Exercise:
Once you find the line with "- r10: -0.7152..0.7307" in the data that follows, repeat it and every line after it exactly, through the line with "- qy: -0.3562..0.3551".

Extracted material:
________________

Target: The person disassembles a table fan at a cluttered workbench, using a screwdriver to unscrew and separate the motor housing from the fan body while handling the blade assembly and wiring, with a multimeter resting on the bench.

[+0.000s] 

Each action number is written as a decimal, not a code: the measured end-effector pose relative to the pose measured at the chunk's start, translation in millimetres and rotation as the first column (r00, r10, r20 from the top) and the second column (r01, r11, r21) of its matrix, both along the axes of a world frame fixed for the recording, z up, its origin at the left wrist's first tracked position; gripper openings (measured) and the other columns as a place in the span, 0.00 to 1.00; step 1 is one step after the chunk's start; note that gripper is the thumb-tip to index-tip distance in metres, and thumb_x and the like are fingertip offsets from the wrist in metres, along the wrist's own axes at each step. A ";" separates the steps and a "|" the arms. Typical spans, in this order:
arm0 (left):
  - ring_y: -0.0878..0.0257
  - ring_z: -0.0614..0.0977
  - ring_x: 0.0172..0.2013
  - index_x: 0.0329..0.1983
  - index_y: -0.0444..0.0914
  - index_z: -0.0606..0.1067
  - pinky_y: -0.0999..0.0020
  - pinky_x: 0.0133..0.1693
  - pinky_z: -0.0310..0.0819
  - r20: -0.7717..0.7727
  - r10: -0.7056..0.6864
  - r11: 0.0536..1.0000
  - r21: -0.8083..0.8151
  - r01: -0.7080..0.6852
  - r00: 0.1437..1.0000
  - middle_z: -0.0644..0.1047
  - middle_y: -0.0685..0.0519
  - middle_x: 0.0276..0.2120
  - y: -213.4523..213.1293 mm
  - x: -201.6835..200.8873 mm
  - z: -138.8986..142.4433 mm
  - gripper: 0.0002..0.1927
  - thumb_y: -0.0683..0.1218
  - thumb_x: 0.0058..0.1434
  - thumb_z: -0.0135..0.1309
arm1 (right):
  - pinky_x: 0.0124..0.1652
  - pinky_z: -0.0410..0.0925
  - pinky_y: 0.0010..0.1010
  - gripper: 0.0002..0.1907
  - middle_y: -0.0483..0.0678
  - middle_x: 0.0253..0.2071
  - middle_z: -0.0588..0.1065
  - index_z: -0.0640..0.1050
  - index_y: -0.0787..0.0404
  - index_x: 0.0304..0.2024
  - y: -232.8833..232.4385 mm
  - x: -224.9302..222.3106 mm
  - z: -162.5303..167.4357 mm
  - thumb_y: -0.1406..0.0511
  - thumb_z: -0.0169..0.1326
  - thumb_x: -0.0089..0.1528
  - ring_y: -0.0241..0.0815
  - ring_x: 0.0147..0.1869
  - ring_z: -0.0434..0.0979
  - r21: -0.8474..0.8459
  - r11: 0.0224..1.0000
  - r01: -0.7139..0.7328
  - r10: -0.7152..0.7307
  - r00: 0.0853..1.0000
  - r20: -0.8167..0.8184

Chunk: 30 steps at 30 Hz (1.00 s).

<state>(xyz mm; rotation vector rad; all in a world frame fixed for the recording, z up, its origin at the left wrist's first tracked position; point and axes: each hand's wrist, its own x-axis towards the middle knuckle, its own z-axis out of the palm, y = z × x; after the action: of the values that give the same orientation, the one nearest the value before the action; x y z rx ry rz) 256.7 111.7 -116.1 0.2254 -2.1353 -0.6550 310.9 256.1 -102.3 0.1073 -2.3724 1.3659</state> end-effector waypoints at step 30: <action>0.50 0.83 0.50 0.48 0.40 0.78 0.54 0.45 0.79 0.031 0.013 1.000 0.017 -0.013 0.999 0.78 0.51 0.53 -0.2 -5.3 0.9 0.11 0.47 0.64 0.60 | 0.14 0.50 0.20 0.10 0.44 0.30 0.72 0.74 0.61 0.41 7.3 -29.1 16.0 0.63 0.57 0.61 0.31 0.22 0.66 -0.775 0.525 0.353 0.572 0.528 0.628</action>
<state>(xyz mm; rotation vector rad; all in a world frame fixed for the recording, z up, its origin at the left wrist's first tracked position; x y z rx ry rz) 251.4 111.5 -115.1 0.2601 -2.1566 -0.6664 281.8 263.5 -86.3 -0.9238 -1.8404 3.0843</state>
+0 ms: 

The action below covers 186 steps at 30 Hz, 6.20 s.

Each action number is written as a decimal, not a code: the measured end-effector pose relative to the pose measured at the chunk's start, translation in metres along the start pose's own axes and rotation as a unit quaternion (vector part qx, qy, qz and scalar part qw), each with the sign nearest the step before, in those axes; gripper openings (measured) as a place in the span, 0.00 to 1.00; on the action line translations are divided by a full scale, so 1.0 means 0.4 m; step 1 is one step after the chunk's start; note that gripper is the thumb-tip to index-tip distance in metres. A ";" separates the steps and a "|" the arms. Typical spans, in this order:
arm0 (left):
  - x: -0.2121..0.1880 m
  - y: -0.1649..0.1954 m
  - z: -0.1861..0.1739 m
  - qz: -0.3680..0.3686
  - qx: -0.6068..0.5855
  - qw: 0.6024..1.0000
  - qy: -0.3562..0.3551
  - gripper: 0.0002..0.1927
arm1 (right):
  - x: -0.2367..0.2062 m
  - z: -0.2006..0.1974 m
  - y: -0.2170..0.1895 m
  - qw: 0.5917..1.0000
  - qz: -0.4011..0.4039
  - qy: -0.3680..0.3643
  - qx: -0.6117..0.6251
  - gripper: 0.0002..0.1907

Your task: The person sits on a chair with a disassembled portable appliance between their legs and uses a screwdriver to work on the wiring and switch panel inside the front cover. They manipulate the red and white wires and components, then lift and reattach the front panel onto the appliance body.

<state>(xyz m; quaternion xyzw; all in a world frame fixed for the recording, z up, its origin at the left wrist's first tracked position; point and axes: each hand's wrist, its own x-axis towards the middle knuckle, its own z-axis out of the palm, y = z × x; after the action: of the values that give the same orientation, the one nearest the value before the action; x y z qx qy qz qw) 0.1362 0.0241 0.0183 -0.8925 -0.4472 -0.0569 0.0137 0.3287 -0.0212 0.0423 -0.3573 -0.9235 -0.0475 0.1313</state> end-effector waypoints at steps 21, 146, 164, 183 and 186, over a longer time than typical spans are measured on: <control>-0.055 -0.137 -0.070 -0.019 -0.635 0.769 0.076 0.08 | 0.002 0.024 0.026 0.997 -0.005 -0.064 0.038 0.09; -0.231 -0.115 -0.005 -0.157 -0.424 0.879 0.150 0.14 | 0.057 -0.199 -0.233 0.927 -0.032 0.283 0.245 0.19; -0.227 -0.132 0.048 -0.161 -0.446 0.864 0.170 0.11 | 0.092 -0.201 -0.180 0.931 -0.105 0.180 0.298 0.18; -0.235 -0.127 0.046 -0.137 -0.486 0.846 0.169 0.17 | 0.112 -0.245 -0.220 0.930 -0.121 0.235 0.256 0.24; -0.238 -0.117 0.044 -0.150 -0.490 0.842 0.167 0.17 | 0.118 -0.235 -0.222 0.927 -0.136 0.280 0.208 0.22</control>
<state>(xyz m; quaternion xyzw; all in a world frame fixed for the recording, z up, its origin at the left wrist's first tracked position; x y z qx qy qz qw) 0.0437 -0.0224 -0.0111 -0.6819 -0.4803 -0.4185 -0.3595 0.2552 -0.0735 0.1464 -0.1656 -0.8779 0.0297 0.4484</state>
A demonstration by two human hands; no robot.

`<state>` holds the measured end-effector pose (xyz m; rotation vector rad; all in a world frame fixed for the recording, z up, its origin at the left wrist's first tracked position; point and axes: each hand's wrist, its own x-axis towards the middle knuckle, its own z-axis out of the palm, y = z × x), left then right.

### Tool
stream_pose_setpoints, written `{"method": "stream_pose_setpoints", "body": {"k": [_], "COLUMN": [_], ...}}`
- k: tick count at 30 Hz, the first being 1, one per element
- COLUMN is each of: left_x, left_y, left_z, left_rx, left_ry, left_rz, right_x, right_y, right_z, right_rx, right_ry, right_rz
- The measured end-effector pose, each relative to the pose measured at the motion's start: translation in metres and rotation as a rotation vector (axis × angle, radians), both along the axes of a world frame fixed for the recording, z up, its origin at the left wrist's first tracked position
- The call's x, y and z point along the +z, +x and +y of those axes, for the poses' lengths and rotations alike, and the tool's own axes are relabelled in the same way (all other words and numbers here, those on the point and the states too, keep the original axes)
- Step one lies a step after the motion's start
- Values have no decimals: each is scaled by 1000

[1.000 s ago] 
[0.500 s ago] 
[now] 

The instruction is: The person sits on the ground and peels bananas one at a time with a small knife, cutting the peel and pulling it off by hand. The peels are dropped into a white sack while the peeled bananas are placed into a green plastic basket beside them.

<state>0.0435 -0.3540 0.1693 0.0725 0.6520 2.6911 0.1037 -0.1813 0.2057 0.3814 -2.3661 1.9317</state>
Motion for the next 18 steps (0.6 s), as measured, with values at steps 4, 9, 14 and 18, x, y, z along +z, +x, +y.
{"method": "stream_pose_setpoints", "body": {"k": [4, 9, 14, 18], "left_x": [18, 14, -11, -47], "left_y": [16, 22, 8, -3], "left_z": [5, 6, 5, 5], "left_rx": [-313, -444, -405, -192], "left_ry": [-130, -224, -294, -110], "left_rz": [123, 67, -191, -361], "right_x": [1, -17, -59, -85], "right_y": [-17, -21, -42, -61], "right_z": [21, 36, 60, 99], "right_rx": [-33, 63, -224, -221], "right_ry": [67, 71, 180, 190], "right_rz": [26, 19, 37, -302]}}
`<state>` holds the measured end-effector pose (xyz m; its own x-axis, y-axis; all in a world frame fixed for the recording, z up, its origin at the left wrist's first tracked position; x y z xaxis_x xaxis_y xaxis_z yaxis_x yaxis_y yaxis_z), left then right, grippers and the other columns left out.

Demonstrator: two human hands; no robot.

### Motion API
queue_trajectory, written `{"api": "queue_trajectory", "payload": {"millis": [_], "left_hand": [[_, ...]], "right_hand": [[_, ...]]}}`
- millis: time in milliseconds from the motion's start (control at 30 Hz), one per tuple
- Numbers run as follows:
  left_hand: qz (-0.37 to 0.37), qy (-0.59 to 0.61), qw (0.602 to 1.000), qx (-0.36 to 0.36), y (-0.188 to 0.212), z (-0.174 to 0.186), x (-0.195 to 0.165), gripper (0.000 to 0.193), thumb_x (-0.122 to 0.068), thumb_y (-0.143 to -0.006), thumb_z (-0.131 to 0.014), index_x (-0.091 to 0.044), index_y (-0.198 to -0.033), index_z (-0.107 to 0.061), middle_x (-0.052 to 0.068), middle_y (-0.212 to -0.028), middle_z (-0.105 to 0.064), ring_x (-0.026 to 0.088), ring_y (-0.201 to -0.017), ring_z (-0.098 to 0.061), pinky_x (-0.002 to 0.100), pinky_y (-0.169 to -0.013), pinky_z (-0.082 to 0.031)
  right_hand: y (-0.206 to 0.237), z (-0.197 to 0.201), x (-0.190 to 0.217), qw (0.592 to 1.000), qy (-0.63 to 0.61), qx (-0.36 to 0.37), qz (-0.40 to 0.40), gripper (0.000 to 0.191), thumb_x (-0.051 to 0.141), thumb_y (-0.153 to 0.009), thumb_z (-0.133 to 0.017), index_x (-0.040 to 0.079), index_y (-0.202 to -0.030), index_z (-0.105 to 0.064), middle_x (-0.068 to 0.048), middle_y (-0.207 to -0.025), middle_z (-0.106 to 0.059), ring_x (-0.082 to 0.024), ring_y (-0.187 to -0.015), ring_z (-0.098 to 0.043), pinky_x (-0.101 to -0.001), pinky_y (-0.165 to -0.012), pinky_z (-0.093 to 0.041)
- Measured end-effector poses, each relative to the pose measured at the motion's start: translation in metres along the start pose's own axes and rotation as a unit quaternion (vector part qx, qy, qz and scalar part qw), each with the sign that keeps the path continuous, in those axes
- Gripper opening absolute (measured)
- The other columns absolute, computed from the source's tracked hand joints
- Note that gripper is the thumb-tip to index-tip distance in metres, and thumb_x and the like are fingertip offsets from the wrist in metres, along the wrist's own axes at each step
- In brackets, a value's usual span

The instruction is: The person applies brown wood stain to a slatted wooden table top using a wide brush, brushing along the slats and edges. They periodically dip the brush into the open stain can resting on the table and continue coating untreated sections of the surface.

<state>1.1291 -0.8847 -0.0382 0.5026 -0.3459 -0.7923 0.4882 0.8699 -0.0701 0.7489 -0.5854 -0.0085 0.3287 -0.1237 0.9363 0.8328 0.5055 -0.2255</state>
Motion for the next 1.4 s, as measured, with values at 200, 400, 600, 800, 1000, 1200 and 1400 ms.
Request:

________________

Output of the exercise:
  - r10: -0.7152..0.7307
  - r00: 0.0853..1.0000
  - r20: -0.8167..0.8184

Chunk: 30 steps at 30 Hz (1.00 s).

<state>(xyz mm; rotation vector rad; all in a world frame fixed for the recording, z up, its origin at the left wrist's first tracked position; point and axes: each hand's wrist, its own x-axis towards the middle knuckle, its own z-axis out of the palm, y = z × x; after the action: of the values that give the same orientation, the one nearest the value before the action; x y z rx ry rz) 256.7 111.7 -116.1 0.2254 -2.1353 -0.6550 310.9 256.1 -102.3 0.1073 -2.3724 1.3659</state> end-effector waypoints at step 30: <action>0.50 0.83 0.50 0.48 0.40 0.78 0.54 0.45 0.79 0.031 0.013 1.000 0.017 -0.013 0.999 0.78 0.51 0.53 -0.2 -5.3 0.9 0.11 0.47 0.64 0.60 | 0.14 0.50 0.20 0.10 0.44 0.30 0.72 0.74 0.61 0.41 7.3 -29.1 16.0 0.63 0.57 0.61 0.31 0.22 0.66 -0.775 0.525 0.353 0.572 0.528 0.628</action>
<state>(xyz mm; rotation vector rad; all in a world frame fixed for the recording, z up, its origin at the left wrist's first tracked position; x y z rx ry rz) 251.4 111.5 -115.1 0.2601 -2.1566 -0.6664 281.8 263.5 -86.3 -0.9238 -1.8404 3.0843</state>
+0 ms: 

The action below covers 186 steps at 30 Hz, 6.20 s.

Each action number is written as a decimal, not a code: the measured end-effector pose relative to the pose measured at the chunk's start, translation in metres along the start pose's own axes and rotation as a unit quaternion (vector part qx, qy, qz and scalar part qw), each with the sign nearest the step before, in those axes; gripper openings (measured) as a place in the span, 0.00 to 1.00; on the action line translations are divided by a full scale, so 1.0 means 0.4 m; step 1 is one step after the chunk's start; note that gripper is the thumb-tip to index-tip distance in metres. A ";" separates the steps and a "|" the arms. Typical spans, in this order:
arm0 (left):
  - x: -0.2121..0.1880 m
  - y: -0.1649..0.1954 m
  - z: -0.1861..0.1739 m
  - qz: -0.3680..0.3686
  - qx: -0.6068..0.5855
  - qw: 0.6024..1.0000
  - qy: -0.3562..0.3551

That completes the response to the exercise.